For staining the slides, Wright's stain was mixed with a phosphate buffer solution at a ratio of 1:1. This mixture was layered on the slides placed in running water until the excess stains washed away and left to dry at RT. The DNA fragmentation rate was related to the halo around the sperm head and categorized into four groups: (a) Big halo, when the halo size was more than the minor diameter of core width (without DNA fragmentation), (b) small halo, with size smaller than one-third of the minor diameter of core width, (c) medium halo size was considered between large and small halos, and (d) no halo. Large- and medium-sized halos have no DNA fragmentation while small size halos or no halos have a fragmented DNA [Figure 1].
Figure 1.
Sperm chromatin dispersion test. (a) A big halo represents no DNA fragmentation, (b) a medium halo represents no DNA fragmentation, and (c) no halo indicates spermatozoa with DNA fragmentation
Statistical analysis
The data are shown as mean ± standard deviation and median (minimum–maximum). The Shapiro test was used for evaluating normal distribution of data. One-way analysis of variance followed by Tukey as a posttest and Kruskal–Wallis test was applied to compare sperm parameters between media at one time point. All hypotheses were considered two-tailed, and P < 0.05 was considered statistically significant.
RESULTS
There were no significant differences in progressive motility between the different sperm preparation media after swim-up at 0, 1, and 24 h. However, the rate of progressive motility was significantly higher in spermatozoa prepared by Sperm Preparation Media, when compared to VitaSperm™ (68.3 ± 11.5 vs. 58 ± 9.8, P = 0.03) [Figure 2]. There were insignificant differences in motility or viability between the different groups [Tables 1 and 2]. In addition, there was no difference in the percentage of normal morphology between Sperm Preparation Media, VitaSperm™, and Ham's F10 after swim-up (15.9 ± 2.1, 16.4 ± 3.2, and 15.8 ± 2.3, respectively). The sperm DFI increased significantly 1 h after swim-up in VitaSperm™ versus Sperm Preparation Media (3 ± 2.7 vs. 1.1 ± 0.8, P = 0.02); however, there was insignificant difference in comparison to Ham's F10 (1.7 ± 1.1).
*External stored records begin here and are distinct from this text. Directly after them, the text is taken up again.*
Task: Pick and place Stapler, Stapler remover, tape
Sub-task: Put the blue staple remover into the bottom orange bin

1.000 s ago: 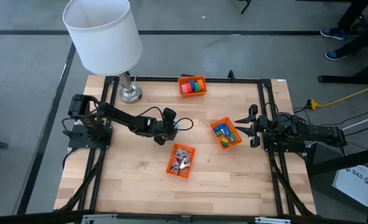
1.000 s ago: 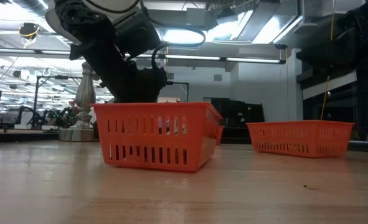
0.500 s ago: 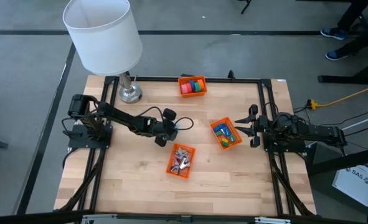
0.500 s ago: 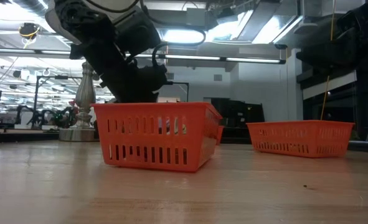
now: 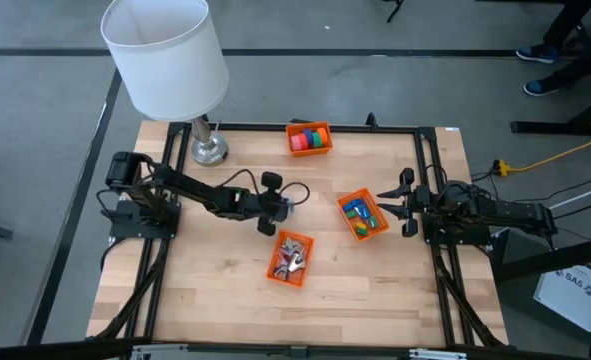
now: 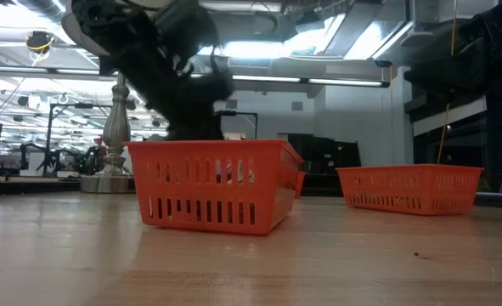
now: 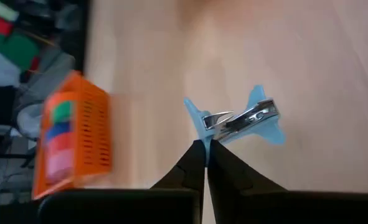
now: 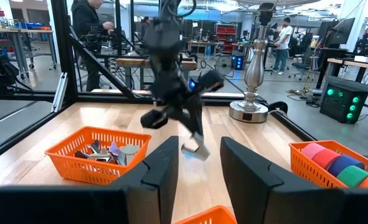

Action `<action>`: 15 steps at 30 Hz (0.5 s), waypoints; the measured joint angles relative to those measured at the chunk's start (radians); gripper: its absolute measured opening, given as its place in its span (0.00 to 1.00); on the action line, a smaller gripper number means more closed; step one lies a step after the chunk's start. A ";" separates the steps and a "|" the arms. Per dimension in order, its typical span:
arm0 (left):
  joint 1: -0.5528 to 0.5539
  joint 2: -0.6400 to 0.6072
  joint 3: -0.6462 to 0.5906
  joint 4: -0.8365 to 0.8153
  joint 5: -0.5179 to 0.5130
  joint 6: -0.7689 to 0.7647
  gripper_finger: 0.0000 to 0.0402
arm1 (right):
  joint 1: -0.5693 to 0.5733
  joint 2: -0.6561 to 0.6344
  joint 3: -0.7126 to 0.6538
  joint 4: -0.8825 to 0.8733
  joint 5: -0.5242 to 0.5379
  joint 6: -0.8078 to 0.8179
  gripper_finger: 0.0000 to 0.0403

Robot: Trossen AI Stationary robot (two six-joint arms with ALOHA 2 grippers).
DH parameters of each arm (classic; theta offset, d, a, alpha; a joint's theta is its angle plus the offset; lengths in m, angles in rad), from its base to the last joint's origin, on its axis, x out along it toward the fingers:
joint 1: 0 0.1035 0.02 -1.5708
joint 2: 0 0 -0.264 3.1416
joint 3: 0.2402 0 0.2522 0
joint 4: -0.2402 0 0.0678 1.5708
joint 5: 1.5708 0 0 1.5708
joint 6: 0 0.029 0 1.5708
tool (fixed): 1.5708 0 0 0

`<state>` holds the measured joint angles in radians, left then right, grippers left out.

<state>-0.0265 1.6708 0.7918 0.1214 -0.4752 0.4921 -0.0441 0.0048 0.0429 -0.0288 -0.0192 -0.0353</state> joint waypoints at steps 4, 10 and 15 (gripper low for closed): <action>0.000 -0.053 0.000 0.062 0.008 -0.045 0.01 | 0.000 0.000 0.000 0.000 0.000 0.000 0.31; -0.020 -0.145 0.000 0.091 0.136 -0.113 0.01 | 0.000 0.000 0.000 0.000 0.000 0.000 0.31; -0.050 -0.196 0.000 0.091 0.295 -0.193 0.01 | 0.000 0.000 0.000 0.000 0.000 0.000 0.31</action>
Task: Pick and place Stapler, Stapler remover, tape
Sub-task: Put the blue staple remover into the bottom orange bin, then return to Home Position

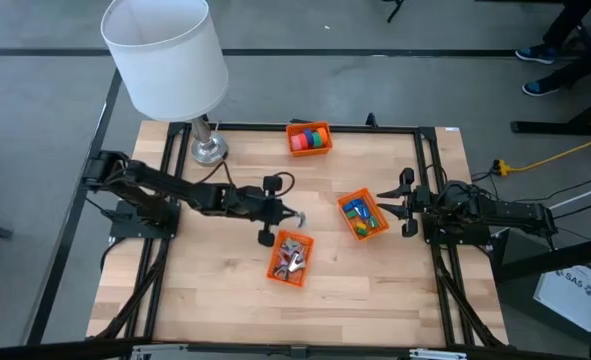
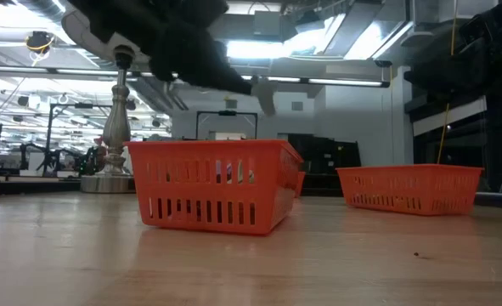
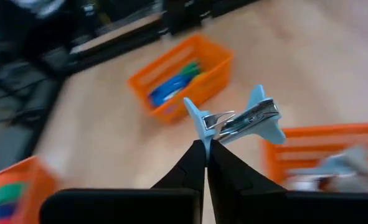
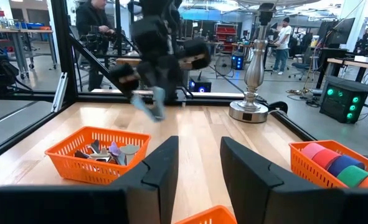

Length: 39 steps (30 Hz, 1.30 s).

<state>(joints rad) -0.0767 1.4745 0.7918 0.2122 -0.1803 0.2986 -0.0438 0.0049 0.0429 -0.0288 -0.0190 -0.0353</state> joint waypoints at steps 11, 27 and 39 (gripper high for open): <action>-0.072 -0.008 0.000 -0.109 0.149 -0.152 0.01 | 0.000 0.000 0.000 0.000 0.000 0.000 0.31; -0.080 -0.007 0.000 -0.134 0.124 -0.209 0.06 | 0.000 0.000 0.000 0.000 0.000 0.000 0.31; -0.080 -0.007 0.000 -0.128 0.069 -0.243 0.15 | 0.000 0.000 0.000 0.000 0.000 0.000 0.31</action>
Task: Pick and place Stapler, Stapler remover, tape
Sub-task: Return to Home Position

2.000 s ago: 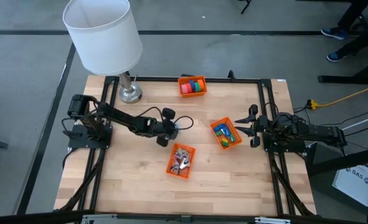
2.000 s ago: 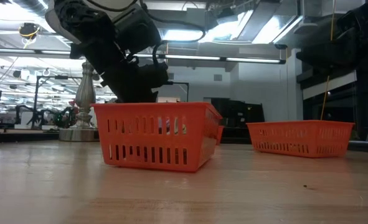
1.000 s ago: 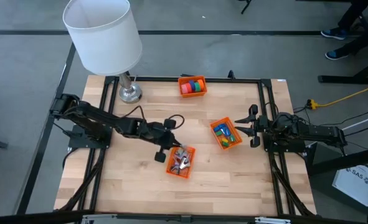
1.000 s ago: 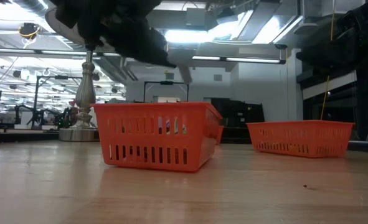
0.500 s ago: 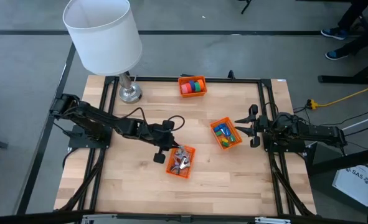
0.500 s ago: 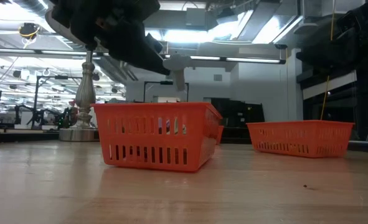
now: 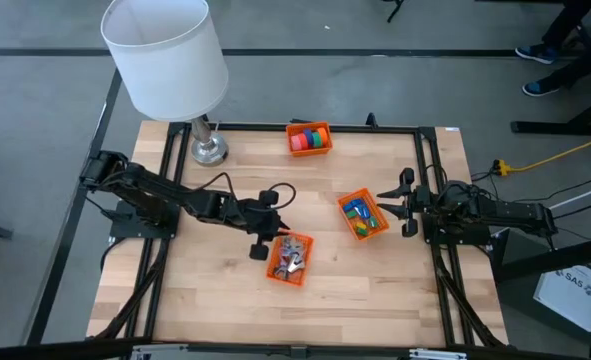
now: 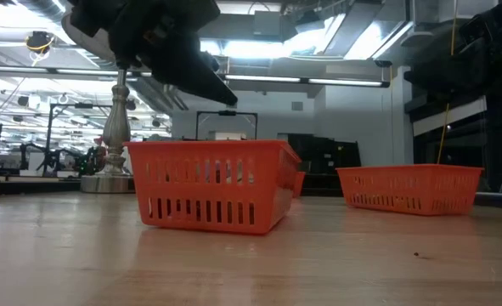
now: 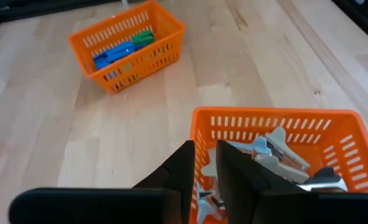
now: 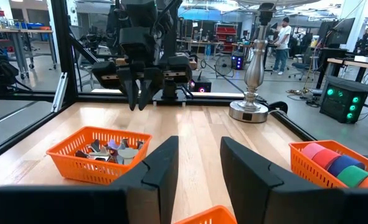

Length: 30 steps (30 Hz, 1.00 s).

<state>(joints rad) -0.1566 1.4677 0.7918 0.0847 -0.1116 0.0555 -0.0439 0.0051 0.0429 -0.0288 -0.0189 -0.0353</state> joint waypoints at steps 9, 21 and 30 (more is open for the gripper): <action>0.000 0.000 0.000 0.017 -0.010 0.009 0.16 | 0.000 0.000 0.000 0.000 0.000 0.000 0.31; 0.045 -0.046 0.000 -0.171 0.121 -0.069 0.15 | 0.000 0.000 0.000 0.000 0.000 0.000 0.31; 0.146 -0.254 -0.008 -0.247 0.125 0.063 0.15 | 0.000 0.000 0.000 0.000 0.000 0.000 0.31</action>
However, the DFI increased significantly over time in the VitaSperm™ medium versus other two media [Figure 3].
Figure 2.
The percentage of progressively motile spermatozoa after swim-up. *P = 0.03
Table 1.
Total number of motile sperm (%) at different time intervals after swim-up
Table 2.
Sperm viability rates (%) at different time intervals after swim-up using eosin-nigrosin stain
Figure 3.
The rate of sperm DNA fragmentation index after swim-up of normozoospermic samples in different sperm preparation media at different time intervals. *P < 0.05, #P < 0.01, πP < 0.001
DISCUSSION
The quality of the prepared sperm suspension affects the outcome of all types of inseminations, whether it is for IUI, IVF, or ICSI. After sperm preparation, the recovery of motile spermatozoa affects the decision of which method would be the most suitable and efficient for the couple. If there is a high recovery of highly motile spermatozoa with good morphology and low DFI, the prepared sperm suspension is suitable for more physiological methods, such as IUI or IVF. Whereas, borderline or male factor samples might be more suitable for ICSI. The handling of the semen sample, choice of sperm preparation method, and storage temperature of the prepared sperm suspension affect the recovery rates of sperm, their fertilization ability, the integrity of the sperm DNA, their ability to support embryo development and the implantation rate.[3,4,5,9] The effects of different sperm preparation techniques on sperm parameter values and the DNA integrity have been evaluated in several studies.[8,18,19,20] It seems that the yield of morphologically normal spermatozoa with good chromatin stability is obtained after preparation of the semen sample by high-density gradient centrifugation in comparison with conventional swim-up and glass wool filtration methods.[19]
In this study, we evaluated the efficacy of three different sperm preparation media on motility, viability, and DNA integrity of human spermatozoa at different time intervals after sperm preparation. Our data showed that the nature of the sperm preparation medium affects sperm motility and the DNA integrity of the prepared spermatozoa. Depending on the quality, the storage temperature, and the incubation time of the sperm suspension, as well as the preparation medium, the level of sperm DNA fragmentation varies.[9,10] Oxidative stress and lipid peroxidation have been suggested to affect sperm motility[21,22] by inducing damages to the axoneme and depletion of intracellular adenosine triphosphate, which reduces the sperm motility.[23,24,25] It is thought that the main product of oxidative stress, 8-hydroxy, 2′deoxyguanosine, also causes most of the damage to the sperm DNA.[26] The extent of sperm DNA fragmentation could be used as a sperm quality marker, which predicts the fertilization capability of the prepared spermatozoa. The main causes to sperm DNA fragmentation are thought to be related to failure in the chromatin remodeling during spermiogenesis or an increase in reactive oxygen species (ROS) levels due to oxidative stress.[27] However, the impact of sperm DNA fragmentation on fertilization has still not been confirmed.[5,28] However, a defect in sperm chromatin stability might affect the sperm cells’ ability to penetrate the rigid zona pellucida.[3,29]
The SCD test is based on the halo formation of dispersed DNA loops after acid denaturation, where spermatozoa with a high DNA fragmentation rate do not create a halo.[9] It has been shown that the SCD gives similar results to that of both the SCSA and the TUNEL assay and that it can be used as a prognostic tool for sperm DNA fragmentation rate.[14]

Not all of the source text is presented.